Much Better than Being Buried Up to Your Neck in Mud
Norma Gay Prewett
When we were “bellyaching” about one peeve or another, Mother used to say the same thing: “at least you are not buried up to your neck in mud.” Not to make light at all of the horrific pictures coming through from Haiti right now, but I am nearly sure it was something on the news, delivered to our family through the rabbit ears of our big-box Philco, that inspired my mother’s undeniably true retort. Of course she was correct, but it did little to comfort, which, in some ways, was not Mother’s strong suit. By her own admission, she had been a tomboy as a young wild girl in backwoods Arkansas. She ran barefoot through the sticker and chigger-laden fields and swam in Bear Creek along with her brothers, Ansel and Harold, though I doubt that her more ladylike sister, Elsie, joined in.
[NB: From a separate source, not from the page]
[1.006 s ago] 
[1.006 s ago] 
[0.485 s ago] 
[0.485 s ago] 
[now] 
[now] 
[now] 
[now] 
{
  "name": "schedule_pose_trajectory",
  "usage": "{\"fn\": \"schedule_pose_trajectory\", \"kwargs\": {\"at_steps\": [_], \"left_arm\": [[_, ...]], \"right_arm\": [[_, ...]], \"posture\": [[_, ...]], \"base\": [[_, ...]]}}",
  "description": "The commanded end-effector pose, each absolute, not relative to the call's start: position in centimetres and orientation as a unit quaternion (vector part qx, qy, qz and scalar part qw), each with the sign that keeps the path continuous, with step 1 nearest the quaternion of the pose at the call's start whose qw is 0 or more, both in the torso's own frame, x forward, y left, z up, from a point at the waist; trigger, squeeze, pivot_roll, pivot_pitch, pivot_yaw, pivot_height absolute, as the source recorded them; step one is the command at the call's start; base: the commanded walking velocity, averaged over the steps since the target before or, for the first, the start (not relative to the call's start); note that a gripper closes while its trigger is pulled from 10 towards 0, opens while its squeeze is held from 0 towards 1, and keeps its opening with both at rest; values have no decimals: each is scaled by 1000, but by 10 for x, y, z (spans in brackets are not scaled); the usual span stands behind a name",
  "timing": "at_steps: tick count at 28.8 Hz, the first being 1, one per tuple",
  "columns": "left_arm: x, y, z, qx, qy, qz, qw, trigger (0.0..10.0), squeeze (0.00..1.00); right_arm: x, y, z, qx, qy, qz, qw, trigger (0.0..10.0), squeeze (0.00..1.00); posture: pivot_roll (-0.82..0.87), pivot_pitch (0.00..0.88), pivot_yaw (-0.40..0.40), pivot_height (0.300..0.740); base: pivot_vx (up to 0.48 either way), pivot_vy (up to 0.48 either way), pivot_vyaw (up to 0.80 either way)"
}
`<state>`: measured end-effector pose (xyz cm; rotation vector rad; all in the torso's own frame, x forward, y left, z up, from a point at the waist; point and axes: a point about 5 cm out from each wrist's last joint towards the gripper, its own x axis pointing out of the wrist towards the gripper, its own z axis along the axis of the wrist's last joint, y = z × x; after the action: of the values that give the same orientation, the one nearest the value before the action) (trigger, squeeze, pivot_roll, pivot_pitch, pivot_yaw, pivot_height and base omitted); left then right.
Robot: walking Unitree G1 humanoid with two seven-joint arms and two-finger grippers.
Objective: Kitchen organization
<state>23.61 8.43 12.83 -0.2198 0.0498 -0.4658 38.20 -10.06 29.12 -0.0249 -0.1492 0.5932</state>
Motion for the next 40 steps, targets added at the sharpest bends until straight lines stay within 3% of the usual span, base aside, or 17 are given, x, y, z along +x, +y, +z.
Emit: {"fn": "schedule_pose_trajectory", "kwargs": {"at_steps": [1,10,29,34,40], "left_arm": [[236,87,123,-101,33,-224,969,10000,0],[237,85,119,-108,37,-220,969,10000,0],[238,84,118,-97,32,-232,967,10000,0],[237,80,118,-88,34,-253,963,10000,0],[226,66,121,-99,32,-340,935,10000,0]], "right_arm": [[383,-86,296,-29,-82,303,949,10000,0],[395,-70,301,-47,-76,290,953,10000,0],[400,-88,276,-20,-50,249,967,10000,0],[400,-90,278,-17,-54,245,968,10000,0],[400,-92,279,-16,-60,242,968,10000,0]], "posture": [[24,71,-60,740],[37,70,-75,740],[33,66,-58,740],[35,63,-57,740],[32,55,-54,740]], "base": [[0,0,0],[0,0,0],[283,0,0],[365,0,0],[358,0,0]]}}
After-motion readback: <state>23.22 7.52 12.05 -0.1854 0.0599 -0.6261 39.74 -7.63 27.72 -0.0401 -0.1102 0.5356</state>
She was tough and strong, and even after she developed her family’s bad heart, walked and climbed and would have flown in an airplane had not the neighbor who built the plane she wanted to fly in crashed-landed into a cow and died on his maiden flight. Late in her life, arriving home to the very humble ranch-style home she and Dad built with their own hands and finding it locked with nobody home, she gained entrance by climbing into the rafters of the attached garage, crawling across beams and joists in the dark, spidery crawlspace, finding the furnace room and shimmying down to the interior. She laughed when she “told it on herself,” but we all quaked. My mother had inoperable heart blockages, angina, and wore a capsule of nitroglycerine around her neck like the key of brandy a St. Bernard wears. I guess she figured dying in the crawlspace where we would never have thought to look for her was better than being buried up to her neck in mud.